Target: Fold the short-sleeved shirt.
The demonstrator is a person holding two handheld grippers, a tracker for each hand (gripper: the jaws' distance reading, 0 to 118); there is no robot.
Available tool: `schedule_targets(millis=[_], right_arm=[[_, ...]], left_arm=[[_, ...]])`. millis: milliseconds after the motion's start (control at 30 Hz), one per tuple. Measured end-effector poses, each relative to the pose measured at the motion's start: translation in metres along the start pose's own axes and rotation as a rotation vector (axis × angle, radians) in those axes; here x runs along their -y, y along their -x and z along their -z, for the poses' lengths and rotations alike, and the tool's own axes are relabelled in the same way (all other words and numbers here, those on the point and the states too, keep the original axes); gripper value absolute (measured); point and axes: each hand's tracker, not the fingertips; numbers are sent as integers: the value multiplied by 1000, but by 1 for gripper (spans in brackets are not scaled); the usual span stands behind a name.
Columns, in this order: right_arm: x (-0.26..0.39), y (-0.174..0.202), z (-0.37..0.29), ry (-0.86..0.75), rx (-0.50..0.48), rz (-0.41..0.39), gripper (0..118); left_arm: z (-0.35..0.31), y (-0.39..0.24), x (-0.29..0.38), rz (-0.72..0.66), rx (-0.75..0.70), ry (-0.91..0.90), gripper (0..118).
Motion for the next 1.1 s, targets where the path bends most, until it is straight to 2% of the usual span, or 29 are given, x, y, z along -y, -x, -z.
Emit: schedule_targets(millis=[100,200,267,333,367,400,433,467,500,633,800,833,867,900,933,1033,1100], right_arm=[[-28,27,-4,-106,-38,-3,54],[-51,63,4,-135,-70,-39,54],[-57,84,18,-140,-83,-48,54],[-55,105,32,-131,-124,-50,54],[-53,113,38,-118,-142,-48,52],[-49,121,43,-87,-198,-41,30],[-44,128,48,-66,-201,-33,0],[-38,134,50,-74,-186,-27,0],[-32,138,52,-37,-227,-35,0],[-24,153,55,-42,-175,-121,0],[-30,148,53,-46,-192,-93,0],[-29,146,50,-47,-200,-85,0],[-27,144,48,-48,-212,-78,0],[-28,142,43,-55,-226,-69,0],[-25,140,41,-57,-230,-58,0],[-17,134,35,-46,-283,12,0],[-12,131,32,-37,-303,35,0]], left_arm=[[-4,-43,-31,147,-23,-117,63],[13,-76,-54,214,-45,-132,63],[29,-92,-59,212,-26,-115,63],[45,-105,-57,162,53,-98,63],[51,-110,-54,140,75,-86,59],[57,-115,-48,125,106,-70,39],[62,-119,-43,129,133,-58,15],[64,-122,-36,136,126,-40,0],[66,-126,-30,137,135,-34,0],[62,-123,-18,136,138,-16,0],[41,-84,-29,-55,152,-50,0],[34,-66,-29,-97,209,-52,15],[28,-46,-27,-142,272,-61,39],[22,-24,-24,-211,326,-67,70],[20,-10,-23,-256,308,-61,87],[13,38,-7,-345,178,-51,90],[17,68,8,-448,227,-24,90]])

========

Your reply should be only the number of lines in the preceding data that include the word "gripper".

- Written answer:
3